Émilie Charriot met en scène un texte de Claudine Galea, artiste associée au TNS, qui s’inspire des origines de son père, pied noir d’Algérie, et de sa mère française, fervente anticolonialiste, pour évoquer l’histoire intime face à l’Histoire avec un grand H.
Seule en scène, Valérie Dréville, elle aussi artiste associée au TNS, exprime ce fameux « sentiment de vie » en dépit de la mort qui rôde (maladie et décès du père, l’Histoire sanglante de la guerre d’Indochine).
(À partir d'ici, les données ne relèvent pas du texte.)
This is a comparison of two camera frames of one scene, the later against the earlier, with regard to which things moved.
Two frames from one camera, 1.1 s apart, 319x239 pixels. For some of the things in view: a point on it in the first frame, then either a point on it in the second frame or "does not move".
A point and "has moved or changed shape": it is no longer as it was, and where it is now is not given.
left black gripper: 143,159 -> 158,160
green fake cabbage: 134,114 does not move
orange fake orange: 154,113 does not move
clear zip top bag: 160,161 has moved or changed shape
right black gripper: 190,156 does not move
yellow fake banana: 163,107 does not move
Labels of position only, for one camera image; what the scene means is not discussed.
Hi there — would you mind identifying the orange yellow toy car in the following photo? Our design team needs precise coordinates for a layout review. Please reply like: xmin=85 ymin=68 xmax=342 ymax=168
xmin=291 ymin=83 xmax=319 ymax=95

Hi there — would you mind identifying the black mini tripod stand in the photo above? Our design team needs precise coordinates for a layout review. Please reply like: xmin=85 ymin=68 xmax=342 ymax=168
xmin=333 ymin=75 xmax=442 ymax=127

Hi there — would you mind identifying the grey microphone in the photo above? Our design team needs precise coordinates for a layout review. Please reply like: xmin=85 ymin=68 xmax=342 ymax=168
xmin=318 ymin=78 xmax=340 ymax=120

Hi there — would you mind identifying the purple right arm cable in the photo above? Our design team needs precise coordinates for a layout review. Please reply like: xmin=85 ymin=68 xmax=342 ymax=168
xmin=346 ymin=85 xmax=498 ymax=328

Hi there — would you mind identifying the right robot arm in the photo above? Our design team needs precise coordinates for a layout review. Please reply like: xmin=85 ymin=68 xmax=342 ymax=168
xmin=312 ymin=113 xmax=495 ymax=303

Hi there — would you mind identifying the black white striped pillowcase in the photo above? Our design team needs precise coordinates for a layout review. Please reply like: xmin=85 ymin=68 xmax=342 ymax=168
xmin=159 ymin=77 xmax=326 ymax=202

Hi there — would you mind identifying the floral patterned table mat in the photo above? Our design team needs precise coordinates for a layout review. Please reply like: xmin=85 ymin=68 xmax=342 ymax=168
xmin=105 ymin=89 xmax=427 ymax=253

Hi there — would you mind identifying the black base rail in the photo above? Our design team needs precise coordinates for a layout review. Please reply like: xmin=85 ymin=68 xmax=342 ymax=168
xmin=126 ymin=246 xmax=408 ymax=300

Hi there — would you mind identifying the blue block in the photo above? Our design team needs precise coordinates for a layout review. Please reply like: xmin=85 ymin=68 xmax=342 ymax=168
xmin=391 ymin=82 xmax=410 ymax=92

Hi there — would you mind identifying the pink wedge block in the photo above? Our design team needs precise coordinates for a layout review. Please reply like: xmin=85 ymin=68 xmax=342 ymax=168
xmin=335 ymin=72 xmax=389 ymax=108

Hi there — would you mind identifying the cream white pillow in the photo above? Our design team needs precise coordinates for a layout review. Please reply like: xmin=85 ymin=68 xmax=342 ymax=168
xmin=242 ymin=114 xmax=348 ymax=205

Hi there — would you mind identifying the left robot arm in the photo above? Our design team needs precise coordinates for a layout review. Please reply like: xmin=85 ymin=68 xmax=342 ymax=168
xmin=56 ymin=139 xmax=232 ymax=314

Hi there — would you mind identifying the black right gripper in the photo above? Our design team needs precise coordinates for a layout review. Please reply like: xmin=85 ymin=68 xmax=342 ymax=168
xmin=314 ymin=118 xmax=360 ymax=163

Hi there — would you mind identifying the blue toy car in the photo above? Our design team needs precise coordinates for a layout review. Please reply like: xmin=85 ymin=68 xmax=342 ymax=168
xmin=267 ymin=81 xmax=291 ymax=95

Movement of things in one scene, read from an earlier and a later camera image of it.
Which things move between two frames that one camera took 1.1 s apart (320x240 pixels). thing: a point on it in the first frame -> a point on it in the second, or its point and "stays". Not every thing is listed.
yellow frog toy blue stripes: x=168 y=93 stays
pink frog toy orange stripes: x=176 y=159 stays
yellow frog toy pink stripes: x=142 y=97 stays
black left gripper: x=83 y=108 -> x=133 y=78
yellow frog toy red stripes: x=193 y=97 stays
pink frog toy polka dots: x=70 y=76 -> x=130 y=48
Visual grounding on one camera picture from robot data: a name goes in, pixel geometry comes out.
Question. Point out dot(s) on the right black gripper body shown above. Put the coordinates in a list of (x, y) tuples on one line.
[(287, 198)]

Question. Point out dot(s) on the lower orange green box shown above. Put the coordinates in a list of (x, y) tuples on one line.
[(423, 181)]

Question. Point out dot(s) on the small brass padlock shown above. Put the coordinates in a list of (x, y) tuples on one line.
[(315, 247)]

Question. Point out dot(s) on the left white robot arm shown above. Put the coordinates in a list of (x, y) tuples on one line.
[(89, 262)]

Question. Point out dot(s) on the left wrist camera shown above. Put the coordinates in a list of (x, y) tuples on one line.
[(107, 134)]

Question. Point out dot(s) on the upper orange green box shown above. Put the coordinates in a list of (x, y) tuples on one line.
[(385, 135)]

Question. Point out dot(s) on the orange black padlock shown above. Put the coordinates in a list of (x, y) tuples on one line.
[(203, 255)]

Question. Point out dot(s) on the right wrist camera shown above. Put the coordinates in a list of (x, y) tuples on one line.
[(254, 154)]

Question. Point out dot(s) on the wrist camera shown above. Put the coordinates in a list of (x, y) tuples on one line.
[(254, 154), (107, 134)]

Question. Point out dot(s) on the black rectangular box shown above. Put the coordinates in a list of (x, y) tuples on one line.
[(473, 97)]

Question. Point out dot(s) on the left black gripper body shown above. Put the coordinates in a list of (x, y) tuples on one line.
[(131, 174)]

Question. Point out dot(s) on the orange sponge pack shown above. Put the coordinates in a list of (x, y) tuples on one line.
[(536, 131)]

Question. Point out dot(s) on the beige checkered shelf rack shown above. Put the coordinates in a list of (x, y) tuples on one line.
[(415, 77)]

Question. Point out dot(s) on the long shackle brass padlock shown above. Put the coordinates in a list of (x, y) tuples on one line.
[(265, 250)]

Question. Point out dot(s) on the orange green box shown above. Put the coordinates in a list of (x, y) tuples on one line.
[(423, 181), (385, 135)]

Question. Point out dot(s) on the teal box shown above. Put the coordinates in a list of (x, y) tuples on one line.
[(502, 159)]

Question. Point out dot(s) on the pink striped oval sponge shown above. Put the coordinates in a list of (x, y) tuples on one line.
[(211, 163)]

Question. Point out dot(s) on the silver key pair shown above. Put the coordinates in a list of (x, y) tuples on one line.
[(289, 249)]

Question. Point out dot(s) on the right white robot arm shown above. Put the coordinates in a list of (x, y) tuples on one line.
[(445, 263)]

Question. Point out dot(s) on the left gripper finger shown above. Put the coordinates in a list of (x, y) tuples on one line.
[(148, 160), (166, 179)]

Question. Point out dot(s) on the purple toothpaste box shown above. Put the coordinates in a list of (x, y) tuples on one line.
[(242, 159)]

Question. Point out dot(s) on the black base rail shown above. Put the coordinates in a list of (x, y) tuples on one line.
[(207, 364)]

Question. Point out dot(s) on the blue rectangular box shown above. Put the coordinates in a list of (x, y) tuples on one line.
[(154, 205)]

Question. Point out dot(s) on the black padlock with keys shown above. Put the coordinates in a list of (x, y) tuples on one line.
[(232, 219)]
Frédéric Vossier, auteur, conseiller artistique et responsable de la formation Dramaturgie de l’École du TNS, pointe la singularité de ce monologue très éloigné de la dramaturgie traditionnelle, « [p]rivé de personnage, de dialogue, et de situation. » Une écriture de l’intime qu’il rapproche de celle de Falk Richter, à qui le personnage de la pièce s’adresse d’ailleurs dans une première partie, introspection menant au jardin secret (référence à la pièce de l’auteur allemand My Secret garden, dont le texte est paru en 2010 chez L’Arche Éditeur). Écrire pour distinguer les différentes couches des souvenirs et des sentiments, quitte à cheminer dans un certain désordre, voire le chaos comme le suggère encore Frédéric Vossier. « Ce qui m’intéresse ici, c’est l’approche philosophique : l’idée que nous sommes la somme des rencontres que nous avons vécues. La question du legs, de l’héritage, est primordiale. »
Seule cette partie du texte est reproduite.